Look below for the line that contains "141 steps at", then copy it and each following line exactly, through and including the line that contains "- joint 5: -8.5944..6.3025".

-------- PROVIDED DATA

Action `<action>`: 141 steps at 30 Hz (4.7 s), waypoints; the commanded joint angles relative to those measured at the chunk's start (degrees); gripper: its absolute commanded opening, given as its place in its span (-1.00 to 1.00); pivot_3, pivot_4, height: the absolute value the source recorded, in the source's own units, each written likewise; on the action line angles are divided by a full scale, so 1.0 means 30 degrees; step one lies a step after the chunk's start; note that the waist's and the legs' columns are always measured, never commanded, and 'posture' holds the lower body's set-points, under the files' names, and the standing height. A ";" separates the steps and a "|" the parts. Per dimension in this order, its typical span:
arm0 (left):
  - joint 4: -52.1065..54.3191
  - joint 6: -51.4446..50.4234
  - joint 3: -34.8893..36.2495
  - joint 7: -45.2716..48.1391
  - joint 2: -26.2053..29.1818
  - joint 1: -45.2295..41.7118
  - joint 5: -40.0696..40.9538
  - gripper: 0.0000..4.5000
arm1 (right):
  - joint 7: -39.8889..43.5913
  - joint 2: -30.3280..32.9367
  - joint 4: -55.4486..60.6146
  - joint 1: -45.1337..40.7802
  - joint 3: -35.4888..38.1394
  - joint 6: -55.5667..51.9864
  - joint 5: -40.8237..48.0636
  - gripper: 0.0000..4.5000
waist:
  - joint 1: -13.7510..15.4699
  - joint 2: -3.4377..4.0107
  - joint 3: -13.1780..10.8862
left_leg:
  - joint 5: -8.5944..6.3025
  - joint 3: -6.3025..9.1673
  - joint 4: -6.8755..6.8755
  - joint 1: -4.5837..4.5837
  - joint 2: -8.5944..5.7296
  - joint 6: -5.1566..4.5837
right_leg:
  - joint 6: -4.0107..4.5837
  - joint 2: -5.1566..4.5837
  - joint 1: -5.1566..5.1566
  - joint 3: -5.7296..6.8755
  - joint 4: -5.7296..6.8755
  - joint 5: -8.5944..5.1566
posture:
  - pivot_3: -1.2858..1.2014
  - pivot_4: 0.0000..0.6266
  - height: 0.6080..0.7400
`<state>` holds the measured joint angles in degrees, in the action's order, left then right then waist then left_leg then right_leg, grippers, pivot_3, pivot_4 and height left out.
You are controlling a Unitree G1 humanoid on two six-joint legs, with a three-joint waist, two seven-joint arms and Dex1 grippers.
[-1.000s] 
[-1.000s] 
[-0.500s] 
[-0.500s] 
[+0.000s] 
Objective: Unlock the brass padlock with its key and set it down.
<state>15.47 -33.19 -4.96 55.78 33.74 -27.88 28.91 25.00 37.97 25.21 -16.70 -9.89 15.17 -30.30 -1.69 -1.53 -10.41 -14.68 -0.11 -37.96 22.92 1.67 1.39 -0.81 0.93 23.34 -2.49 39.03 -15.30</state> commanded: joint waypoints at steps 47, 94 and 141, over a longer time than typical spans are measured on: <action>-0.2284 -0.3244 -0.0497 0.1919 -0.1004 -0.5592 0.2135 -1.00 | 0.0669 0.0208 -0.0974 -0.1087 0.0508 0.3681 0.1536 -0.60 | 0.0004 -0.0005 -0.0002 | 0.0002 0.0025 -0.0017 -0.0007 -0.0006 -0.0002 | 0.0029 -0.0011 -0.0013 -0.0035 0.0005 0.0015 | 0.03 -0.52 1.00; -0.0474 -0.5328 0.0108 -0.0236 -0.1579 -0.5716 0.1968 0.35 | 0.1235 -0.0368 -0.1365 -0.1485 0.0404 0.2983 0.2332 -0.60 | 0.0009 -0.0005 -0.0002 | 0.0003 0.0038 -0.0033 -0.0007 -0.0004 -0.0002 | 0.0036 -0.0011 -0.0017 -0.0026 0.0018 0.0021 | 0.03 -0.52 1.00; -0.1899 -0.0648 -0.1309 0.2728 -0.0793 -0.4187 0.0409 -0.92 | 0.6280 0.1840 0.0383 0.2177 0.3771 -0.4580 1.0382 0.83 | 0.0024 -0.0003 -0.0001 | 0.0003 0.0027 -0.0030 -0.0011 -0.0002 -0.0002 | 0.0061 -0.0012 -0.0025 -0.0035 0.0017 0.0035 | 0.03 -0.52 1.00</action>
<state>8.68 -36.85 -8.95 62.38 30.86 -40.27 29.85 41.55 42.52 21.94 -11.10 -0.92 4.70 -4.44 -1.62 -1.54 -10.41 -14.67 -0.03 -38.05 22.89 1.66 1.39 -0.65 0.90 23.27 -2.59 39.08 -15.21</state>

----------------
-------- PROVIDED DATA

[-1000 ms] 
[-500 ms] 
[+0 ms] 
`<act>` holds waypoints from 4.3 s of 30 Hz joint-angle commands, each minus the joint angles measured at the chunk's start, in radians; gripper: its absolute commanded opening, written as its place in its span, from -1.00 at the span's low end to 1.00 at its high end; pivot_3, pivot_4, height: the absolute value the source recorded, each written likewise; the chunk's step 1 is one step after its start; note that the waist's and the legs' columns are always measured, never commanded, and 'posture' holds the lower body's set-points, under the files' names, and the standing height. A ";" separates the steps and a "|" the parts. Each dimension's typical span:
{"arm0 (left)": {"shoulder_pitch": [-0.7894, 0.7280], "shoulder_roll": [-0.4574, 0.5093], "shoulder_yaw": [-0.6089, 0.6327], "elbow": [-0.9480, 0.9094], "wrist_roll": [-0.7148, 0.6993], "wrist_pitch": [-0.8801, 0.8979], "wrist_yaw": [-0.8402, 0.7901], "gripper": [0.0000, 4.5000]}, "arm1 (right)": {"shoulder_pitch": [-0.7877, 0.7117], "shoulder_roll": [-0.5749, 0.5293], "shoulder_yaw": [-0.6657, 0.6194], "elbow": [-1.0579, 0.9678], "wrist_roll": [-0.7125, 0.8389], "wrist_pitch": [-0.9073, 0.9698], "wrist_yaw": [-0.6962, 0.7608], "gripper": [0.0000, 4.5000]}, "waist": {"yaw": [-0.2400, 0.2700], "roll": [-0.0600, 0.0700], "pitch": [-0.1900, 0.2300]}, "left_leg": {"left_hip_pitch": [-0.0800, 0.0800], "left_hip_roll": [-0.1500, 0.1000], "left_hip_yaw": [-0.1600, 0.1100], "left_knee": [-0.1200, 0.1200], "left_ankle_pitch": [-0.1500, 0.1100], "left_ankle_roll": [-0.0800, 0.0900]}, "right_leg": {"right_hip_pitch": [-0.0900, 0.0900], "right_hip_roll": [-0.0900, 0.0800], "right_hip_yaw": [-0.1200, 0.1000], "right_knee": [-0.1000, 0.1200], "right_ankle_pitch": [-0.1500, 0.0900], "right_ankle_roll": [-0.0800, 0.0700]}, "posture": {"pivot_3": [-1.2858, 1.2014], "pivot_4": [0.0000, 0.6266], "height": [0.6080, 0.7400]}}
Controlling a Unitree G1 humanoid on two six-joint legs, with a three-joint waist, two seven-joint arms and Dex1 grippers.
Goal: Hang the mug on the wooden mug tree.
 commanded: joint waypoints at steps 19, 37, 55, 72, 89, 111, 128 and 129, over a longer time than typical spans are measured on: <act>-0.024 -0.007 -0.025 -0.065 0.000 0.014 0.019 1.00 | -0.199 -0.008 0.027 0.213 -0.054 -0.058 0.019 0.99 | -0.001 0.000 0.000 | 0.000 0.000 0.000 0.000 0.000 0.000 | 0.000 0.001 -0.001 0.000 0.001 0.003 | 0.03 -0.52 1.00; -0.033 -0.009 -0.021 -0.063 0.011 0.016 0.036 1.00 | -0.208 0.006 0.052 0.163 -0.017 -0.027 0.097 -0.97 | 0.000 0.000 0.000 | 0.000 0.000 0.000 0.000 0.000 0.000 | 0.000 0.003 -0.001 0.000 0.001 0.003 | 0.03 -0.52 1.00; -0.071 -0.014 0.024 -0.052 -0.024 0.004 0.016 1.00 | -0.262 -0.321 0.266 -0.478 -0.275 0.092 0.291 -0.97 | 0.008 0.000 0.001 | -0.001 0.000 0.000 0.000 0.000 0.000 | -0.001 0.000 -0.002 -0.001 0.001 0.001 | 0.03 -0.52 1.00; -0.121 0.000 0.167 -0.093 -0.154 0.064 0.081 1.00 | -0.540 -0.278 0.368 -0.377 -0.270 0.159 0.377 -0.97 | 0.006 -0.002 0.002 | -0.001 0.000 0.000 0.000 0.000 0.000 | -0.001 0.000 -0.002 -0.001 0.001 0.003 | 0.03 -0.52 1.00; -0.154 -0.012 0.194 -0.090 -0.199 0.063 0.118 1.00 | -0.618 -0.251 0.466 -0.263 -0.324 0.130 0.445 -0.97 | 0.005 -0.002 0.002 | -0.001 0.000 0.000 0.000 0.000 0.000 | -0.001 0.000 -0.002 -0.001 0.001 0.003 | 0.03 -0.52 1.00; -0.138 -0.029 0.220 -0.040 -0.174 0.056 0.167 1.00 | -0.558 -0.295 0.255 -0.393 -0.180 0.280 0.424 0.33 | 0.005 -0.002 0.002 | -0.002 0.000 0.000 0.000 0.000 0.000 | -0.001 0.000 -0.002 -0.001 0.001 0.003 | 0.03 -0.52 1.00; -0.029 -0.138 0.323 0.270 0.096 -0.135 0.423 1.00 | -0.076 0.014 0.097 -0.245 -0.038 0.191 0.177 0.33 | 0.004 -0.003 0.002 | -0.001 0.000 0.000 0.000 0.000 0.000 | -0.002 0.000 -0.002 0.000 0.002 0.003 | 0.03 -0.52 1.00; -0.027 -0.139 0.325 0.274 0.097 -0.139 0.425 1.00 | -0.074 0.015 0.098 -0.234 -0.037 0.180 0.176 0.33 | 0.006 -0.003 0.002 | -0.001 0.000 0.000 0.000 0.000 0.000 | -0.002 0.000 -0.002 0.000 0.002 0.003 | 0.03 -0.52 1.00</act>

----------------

## EXERCISE ANSWER
Action `<action>`: 141 steps at 30 Hz (4.7 s), waypoints; the commanded joint angles relative to those measured at the chunk's start (degrees); gripper: its absolute commanded opening, given as its place in its span (-1.00 to 1.00); pivot_3, pivot_4, height: the absolute value the source recorded, in the source's own units, each written likewise; on the action line angles are divided by a full scale, so 1.0 means 30 degrees; step one lies a step after the chunk's start; note that the waist's and the legs' columns are always measured, never commanded, and 'posture' holds the lower body's set-points, under the files' names, and the standing height. A ";" separates the steps and a "|" the parts. Per dimension in this order, its typical span:
arm0 (left):
  - joint 4: -52.1065..54.3191
  - joint 6: -51.4446..50.4234
  - joint 3: -34.8893..36.2495
  - joint 7: -45.2716..48.1391
  - joint 2: -26.2053..29.1818
  - joint 1: -45.2295..41.7118
  - joint 5: -40.0696..40.9538
  - gripper: 0.0000..4.5000
arm1 (right):
  - joint 7: -39.8889..43.5913
  - joint 2: -30.3280..32.9367
  - joint 4: -55.4486..60.6146
  - joint 1: -45.1337..40.7802
  - joint 3: -35.4888..38.1394
  - joint 6: -55.5667..51.9864
  - joint 5: -40.8237..48.0636
  - gripper: 0.0000..4.5000
waist:
  - joint 1: -13.7510..15.4699
  - joint 2: -3.4377..4.0107
  - joint 3: -13.1780..10.8862
left_leg:
  - joint 5: -8.5944..6.3025

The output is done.